Wednesday, August 25, 2010

Goodrich Not Sold on Restricted Choke

In a recent presentation, Goodrich Petroleum said that the company has looked at restricting choke sizes on its Haynesville wells to improve ultimate recovery.  While the company sees some benefits to the technique, it will not apply the technique widely across all of its completions.  Specifically, the company will not restrict chokes on higher initial production wells.  The company feels that the time it takes to recapture lost production from lower IP rates is close to two years and is not worth the loss in present value cash flow.

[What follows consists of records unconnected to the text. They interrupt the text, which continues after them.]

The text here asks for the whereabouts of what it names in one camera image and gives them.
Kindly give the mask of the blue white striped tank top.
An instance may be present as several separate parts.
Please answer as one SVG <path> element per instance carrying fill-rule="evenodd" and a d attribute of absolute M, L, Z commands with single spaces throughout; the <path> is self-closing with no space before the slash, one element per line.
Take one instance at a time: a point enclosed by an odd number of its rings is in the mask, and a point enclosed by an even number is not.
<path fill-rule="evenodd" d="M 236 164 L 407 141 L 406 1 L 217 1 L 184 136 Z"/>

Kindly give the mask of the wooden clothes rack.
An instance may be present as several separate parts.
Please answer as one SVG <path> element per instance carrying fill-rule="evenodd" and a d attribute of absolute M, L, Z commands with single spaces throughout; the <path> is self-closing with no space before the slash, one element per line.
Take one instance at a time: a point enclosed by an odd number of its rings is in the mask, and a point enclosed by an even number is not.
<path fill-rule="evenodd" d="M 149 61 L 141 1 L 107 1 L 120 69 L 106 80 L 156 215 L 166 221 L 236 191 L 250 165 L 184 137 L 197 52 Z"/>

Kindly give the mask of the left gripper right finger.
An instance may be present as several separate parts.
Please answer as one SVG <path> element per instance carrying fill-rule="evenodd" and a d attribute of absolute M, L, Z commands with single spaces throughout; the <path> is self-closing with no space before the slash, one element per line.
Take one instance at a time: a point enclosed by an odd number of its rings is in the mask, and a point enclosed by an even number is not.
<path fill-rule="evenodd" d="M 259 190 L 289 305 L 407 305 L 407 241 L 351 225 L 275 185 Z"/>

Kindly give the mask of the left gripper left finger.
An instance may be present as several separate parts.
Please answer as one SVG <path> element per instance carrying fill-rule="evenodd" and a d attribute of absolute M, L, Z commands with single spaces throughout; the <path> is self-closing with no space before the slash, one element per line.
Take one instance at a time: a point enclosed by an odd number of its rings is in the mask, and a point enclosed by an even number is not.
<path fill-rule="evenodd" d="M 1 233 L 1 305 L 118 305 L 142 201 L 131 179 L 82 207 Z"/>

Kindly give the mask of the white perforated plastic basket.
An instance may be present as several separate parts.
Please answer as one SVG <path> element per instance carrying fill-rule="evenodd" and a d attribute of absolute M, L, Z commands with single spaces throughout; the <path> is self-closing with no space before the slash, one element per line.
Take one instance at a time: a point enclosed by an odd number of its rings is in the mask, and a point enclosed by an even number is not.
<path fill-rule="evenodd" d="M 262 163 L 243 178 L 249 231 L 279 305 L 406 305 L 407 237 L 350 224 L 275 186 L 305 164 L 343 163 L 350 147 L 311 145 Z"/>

Management stated plainly that it is less interested in EURs than it is in rate of return and cash flow.  This is a choice each producer must make and the decision is especially important in times of low commodity prices like these.  I view this as  short-sighted.  It benefits the company in the short run because Goodrich can maximize it production to pay its bills.  But the company (and land owner) might be harmed in the long run if the ultimate productivity of the well is compromised by short-term decisions.  I don't mean to slam Goodrich, but the company is heavily natural gas dependent and has to make decisions in the best interest of the company's survival.

The company noted that it is using two nearby completions, the Wayne Bryan #3 (#240342), which has a higher IP rate and is flowing on a 22/64" choke, and the Wayne Bryan #4 (#240547), which has a lower IP rate and is flowing on a 16/64" choke, as a live action case study to help draw these conclusions.  Goodrich is not dismissing restricted chokes, but the company feels that they are better for lower rate wells.

I was interested to see that at the same conference Petrohawk claimed that the catchup rate for its restricted choke wells is closer to one year than the two years Goodrich cited.

1 comment:

Anonymous said...

Jump 1 year into the future and now GDP is a big advocate of choking wells. I admire companies that can quickly admit and learn from their mistakes. As we are still in the early stages of the learning curve for the various shales it is important not to be stuborn to new data.